International Silat Federation of America & Indonesia

Silat Tuo, Silat Tradisional,

Silat Minangkabau





About the Indonesian Gamelan Orchestra

Information on Gamelan Orchestra from the University of Michigan Music Department

« Program from their 2010 Spring Concert

The word gamelan refers to any one of several types of instrumental ensembles found on the islands of Indonesia. Our gamelan comes from central Java. Gamelan music constitutes a major vehicle for the culture's most profound beliefs, idea and feelings. In nineteenth century Java, the gamelan assumed an extremely important role in court life, and in this century, it is popular at all levels of society. The Javanese regard gamelan instruments as spiritually potent and they revere the bronze smiths who cast the gongs. In accord with their status as living spiritual entities, many gamelan ensembles have names. Ours is called Kyai Telaga Madu, "the Venerable Lake of Honey".

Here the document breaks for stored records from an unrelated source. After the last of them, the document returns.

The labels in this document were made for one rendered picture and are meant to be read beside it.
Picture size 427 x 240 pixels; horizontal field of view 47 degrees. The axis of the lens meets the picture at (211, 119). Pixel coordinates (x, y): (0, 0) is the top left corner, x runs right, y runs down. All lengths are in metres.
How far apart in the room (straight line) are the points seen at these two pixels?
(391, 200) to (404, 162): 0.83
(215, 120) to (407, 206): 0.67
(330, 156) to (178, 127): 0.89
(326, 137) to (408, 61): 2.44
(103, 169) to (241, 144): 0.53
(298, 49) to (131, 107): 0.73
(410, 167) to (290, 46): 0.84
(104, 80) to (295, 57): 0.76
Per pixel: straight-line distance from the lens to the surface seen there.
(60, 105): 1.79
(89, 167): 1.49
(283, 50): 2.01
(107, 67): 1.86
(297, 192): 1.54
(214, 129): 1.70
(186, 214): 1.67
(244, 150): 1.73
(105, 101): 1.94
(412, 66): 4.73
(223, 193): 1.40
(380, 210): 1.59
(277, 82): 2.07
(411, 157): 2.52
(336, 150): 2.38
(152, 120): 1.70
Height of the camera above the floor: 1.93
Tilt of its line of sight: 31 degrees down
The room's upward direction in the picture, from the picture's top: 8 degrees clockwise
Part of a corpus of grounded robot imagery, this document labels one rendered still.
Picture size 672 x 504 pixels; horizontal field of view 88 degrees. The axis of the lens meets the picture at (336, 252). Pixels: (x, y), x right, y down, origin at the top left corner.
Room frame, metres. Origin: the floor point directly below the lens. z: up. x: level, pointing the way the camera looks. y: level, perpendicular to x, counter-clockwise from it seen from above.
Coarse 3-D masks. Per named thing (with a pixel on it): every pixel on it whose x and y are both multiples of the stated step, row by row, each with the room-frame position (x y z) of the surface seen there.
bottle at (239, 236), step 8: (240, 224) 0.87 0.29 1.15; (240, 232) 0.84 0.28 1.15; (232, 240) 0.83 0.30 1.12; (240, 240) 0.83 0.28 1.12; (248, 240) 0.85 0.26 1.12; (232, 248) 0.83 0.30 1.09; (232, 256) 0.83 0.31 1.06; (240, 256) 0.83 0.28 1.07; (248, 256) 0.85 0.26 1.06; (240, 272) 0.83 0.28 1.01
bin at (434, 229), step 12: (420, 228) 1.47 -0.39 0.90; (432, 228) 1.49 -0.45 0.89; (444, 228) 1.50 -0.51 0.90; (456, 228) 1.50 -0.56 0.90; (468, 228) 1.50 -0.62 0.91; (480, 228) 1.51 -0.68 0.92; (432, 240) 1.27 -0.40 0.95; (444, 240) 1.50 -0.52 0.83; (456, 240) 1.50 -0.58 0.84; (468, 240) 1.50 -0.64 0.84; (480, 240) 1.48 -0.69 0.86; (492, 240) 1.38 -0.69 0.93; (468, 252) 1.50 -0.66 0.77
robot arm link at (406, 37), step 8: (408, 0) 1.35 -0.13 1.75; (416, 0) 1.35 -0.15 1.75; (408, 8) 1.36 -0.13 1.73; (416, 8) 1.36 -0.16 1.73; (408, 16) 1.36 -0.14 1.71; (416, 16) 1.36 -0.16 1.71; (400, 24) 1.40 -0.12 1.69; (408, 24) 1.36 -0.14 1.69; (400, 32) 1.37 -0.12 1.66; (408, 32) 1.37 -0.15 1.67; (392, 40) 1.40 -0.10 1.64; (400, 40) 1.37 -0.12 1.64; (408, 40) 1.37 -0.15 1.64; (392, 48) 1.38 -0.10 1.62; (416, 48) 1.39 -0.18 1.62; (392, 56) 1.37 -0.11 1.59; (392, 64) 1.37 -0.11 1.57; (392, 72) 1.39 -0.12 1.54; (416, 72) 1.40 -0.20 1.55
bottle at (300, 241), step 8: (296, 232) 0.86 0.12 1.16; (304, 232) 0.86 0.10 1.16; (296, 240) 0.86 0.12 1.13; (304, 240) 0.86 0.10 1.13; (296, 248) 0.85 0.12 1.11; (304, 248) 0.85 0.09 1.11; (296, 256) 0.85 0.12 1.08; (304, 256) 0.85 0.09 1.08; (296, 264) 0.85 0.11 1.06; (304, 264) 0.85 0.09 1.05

The instruments of the gamelan fall into three categories according to their musical functions. Some instruments mark time, some play simple melodies, and others play simultaneous elaborations of the melodies. Gamelan music operates on the principle of cyclic time. Time cycles are marked off by a stroke of the largest gong. The kenong, kempul, kethuk, and kepyang also play time-keeping roles by subdividing the strokes of the gong. The saron and slenthem play the melody, and the bonag, gender (metalophone), gambang (xylophone), rebab (bowed fiddle) and pesindhen (female vocalist) elaborate on this melody. The drummer acts as the rhythmic leader, indicating transitions and tempo changes.

Gamelan ensembles play in two different sound styles and tuning systems. "Loud-playing" pieces originated for noisy outdoor events and they feature the drums and loudest metal instruments. "Soft -playing" pieces originated for more intimate, indoor gatherings and feature vocalists and delicate instruments such as the gender and rebab. The gamelan also uses two separate tuning systems, slendro and pelog. The slendro system divides the octave into five relatively equal parts. In contrast, the intervals of the pelong system vary greatly in size.

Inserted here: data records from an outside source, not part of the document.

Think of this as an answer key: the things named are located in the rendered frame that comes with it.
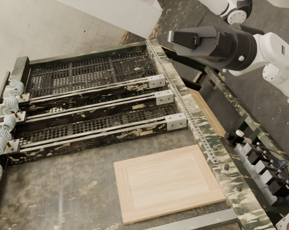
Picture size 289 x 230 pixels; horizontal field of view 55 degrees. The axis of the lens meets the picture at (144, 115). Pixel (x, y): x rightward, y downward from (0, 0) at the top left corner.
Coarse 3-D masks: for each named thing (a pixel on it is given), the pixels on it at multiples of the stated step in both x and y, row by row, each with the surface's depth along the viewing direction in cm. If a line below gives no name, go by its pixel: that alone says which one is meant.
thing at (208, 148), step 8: (152, 48) 253; (160, 64) 228; (168, 80) 207; (176, 88) 198; (184, 104) 182; (192, 120) 169; (200, 136) 157; (208, 144) 152; (208, 152) 147; (216, 160) 142
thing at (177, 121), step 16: (112, 128) 167; (128, 128) 166; (144, 128) 167; (160, 128) 169; (176, 128) 172; (16, 144) 158; (32, 144) 162; (48, 144) 161; (64, 144) 161; (80, 144) 164; (96, 144) 166; (16, 160) 161
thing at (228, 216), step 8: (232, 208) 122; (200, 216) 120; (208, 216) 120; (216, 216) 120; (224, 216) 119; (232, 216) 119; (168, 224) 119; (176, 224) 119; (184, 224) 118; (192, 224) 118; (200, 224) 118; (208, 224) 117; (216, 224) 118; (224, 224) 119
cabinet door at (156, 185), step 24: (120, 168) 149; (144, 168) 148; (168, 168) 146; (192, 168) 145; (120, 192) 137; (144, 192) 136; (168, 192) 134; (192, 192) 133; (216, 192) 132; (144, 216) 125
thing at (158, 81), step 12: (12, 84) 189; (108, 84) 207; (120, 84) 208; (132, 84) 206; (144, 84) 208; (156, 84) 210; (12, 96) 199; (24, 96) 198; (48, 96) 202; (60, 96) 200; (72, 96) 201; (84, 96) 203; (96, 96) 205; (24, 108) 199; (36, 108) 201
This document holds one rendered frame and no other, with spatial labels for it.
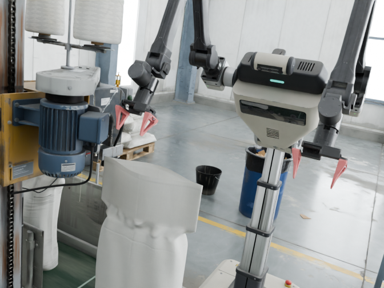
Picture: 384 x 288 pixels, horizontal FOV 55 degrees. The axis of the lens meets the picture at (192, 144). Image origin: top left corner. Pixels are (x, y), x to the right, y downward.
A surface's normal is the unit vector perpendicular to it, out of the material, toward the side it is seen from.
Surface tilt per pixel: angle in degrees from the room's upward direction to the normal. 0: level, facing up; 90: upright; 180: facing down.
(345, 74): 69
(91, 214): 90
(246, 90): 40
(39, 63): 90
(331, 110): 60
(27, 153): 90
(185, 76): 90
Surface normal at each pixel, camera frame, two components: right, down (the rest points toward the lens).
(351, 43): -0.39, -0.19
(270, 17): -0.47, 0.17
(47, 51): 0.87, 0.24
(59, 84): 0.12, 0.28
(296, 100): -0.20, -0.62
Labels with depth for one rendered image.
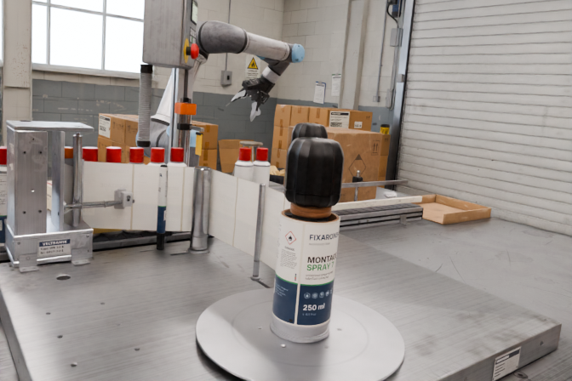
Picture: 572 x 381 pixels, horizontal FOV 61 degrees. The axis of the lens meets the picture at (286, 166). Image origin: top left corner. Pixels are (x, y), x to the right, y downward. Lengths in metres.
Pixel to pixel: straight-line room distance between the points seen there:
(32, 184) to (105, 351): 0.39
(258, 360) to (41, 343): 0.29
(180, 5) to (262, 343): 0.81
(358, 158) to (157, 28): 0.96
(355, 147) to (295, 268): 1.21
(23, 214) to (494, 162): 5.01
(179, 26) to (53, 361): 0.80
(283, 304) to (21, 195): 0.53
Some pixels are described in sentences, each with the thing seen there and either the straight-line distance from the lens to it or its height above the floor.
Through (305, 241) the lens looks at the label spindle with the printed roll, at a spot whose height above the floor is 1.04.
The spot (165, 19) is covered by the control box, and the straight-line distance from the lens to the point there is 1.24.
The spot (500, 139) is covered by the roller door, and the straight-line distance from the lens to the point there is 5.53.
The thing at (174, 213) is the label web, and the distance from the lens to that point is 1.10.
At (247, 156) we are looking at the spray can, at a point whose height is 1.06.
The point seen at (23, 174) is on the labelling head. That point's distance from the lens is 0.99.
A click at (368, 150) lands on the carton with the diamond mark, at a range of 1.92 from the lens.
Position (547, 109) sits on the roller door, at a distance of 5.35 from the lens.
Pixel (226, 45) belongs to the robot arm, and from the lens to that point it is 1.79.
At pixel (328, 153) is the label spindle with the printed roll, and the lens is 0.65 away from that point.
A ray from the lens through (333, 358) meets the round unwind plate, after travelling 0.70.
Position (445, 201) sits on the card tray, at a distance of 2.16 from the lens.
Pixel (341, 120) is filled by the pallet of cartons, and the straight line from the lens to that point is 5.11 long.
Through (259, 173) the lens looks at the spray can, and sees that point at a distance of 1.34.
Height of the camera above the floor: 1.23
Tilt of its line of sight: 8 degrees down
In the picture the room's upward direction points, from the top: 5 degrees clockwise

The title of a composition reveals many key characteristics of the piece. The first word refers to the number of beats in a given cycle, marked by the stroke of the largest gong. For instance, the term lancaran describes an 8 beat cycle and the term ladrang means 32 beats per gong cycle. The second word in the the title refers to the composition's proper name, and third word indicates the tuning system, slendro or pelog. The last two words identify a specific tonal emphasis within the given tuning system.

There are several approaches one can take to listening to gamelan music. An experienced Javanese musician can follow all of the parts at once and knows immediately if someone has made a mistake. However, one can also concentrate on one or two parts at a time. The more parts one can perceive and follow, the more rewarding the experience, since the music is in a sense "about" the relations between simultaneous melodies. On the other hand, you may want to take in the general mood of a composition, or simply bask in the luxuriant timbres.